# What you are asked to do:
Retype only what runs from the line that contains "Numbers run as" through the last line of the listing below, both lines included.

== Information shown ==

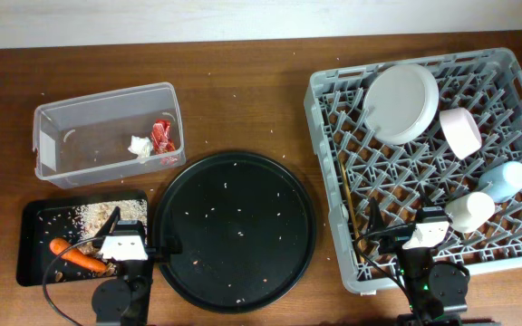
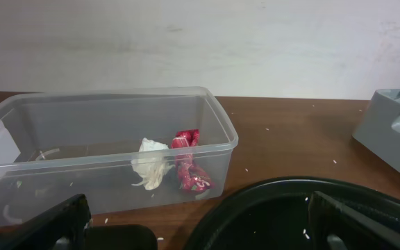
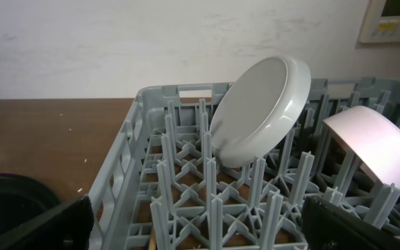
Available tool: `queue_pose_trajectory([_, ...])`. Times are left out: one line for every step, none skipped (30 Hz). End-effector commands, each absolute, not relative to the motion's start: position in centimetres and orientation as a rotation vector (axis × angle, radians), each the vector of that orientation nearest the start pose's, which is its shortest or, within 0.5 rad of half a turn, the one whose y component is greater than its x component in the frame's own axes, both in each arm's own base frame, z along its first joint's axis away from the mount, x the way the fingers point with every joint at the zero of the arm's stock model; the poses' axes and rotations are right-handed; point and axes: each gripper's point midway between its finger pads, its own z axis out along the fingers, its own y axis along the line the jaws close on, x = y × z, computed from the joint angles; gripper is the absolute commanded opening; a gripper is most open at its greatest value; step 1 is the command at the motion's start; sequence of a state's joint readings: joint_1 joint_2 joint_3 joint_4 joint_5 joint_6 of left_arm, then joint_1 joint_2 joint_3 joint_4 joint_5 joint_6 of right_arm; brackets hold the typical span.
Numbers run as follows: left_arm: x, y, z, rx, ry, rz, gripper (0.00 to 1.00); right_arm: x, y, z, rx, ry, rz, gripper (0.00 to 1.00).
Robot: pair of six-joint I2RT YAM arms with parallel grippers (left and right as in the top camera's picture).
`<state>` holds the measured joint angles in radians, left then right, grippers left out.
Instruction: Sort waste into correct bins and load items into the dishwasher rack
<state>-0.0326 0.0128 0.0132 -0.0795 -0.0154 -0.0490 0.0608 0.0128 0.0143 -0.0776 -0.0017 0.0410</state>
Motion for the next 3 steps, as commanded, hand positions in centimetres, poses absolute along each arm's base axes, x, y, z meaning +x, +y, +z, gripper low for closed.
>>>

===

# Result for this exercise:
Numbers run as follows: left_arm: x, y, z, rx, ry, rz, gripper (0.00 to 1.00); right_arm: x, y, z, rx, ry, rz, gripper (0.00 to 1.00).
Robot: pair of six-joint I2RT YAM arms with parallel grippers (left and right as in the top camera's picture).
`<state>` holds the measured joint angles in radians, left then right, grippers left out.
Instruction: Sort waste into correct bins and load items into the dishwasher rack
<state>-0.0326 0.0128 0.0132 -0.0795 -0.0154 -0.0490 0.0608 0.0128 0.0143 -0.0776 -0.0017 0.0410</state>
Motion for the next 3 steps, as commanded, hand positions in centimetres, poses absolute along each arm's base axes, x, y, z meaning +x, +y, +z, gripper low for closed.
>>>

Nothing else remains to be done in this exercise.